■ **Exercise prompt**:
Where a line of the following data contains the string "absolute", include it in the tally. Report the total alone.
------------------------------------------------
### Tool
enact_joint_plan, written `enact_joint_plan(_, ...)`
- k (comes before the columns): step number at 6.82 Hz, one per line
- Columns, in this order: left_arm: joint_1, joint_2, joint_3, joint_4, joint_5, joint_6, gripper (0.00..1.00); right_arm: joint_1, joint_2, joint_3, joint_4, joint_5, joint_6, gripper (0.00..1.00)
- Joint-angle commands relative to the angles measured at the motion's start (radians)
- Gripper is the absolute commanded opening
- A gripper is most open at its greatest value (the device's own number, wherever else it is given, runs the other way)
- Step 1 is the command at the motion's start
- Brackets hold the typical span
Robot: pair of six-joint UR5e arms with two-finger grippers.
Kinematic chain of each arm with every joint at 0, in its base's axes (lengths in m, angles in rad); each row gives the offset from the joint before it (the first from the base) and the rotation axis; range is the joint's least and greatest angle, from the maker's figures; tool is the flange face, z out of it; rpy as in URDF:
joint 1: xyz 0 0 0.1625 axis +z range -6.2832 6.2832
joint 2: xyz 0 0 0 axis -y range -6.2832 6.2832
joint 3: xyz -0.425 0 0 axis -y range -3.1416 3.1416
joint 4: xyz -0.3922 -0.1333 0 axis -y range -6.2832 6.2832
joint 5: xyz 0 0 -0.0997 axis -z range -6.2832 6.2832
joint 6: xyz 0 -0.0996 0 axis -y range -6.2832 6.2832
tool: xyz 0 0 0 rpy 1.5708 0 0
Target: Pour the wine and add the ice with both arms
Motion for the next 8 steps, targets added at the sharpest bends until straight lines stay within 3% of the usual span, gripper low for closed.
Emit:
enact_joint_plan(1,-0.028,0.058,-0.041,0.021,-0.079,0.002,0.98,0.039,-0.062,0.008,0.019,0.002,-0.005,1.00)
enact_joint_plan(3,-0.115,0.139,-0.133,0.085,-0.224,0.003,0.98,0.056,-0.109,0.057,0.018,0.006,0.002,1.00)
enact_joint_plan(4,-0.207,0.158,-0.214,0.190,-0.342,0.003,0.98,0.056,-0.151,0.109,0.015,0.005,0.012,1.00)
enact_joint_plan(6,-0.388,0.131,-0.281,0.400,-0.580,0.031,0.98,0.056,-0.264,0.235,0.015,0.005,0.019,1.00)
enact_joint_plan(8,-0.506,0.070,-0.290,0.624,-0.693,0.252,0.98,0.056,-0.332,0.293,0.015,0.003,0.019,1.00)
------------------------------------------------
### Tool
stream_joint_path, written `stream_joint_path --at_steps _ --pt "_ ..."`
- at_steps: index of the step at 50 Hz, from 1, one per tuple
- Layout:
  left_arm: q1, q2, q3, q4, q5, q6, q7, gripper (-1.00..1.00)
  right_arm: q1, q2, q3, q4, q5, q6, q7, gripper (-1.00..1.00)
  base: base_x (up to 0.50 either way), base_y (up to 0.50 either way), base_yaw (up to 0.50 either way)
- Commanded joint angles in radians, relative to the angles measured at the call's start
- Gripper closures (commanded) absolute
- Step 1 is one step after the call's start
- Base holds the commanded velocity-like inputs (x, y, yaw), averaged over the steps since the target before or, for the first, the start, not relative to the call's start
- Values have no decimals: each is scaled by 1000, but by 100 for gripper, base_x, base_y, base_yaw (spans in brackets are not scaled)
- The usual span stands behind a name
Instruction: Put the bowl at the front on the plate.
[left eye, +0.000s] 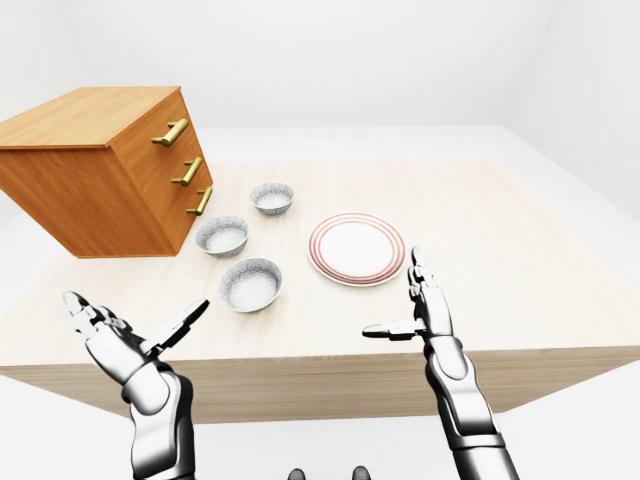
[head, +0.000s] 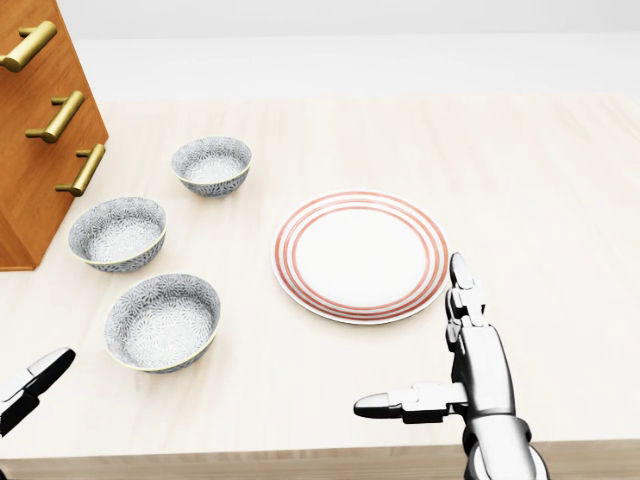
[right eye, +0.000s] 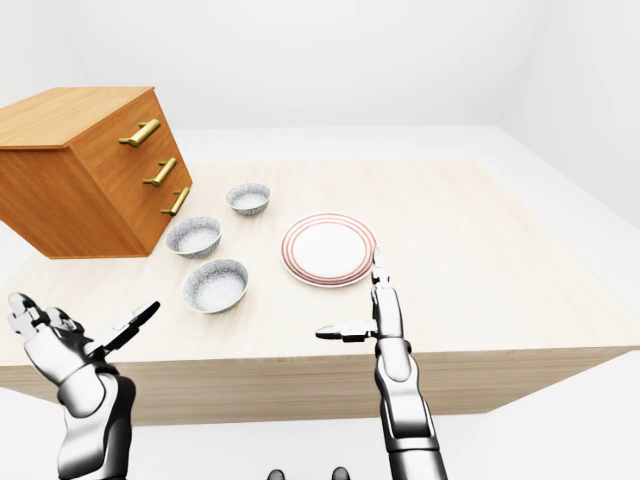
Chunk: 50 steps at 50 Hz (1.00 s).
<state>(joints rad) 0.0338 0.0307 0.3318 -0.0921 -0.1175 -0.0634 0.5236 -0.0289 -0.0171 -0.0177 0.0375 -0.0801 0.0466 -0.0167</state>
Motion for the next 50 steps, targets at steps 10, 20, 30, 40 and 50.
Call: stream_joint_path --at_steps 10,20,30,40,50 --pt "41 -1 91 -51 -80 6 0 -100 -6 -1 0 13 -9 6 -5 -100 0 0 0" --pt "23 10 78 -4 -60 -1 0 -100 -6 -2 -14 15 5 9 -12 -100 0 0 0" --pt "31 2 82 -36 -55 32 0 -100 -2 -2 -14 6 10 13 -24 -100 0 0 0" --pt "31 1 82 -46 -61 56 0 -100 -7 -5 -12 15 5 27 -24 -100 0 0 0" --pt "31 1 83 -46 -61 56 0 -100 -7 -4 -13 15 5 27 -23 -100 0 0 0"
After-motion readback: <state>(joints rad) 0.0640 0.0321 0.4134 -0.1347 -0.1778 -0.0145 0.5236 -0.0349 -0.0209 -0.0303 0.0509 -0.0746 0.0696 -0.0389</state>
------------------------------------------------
■ **Response area**:
2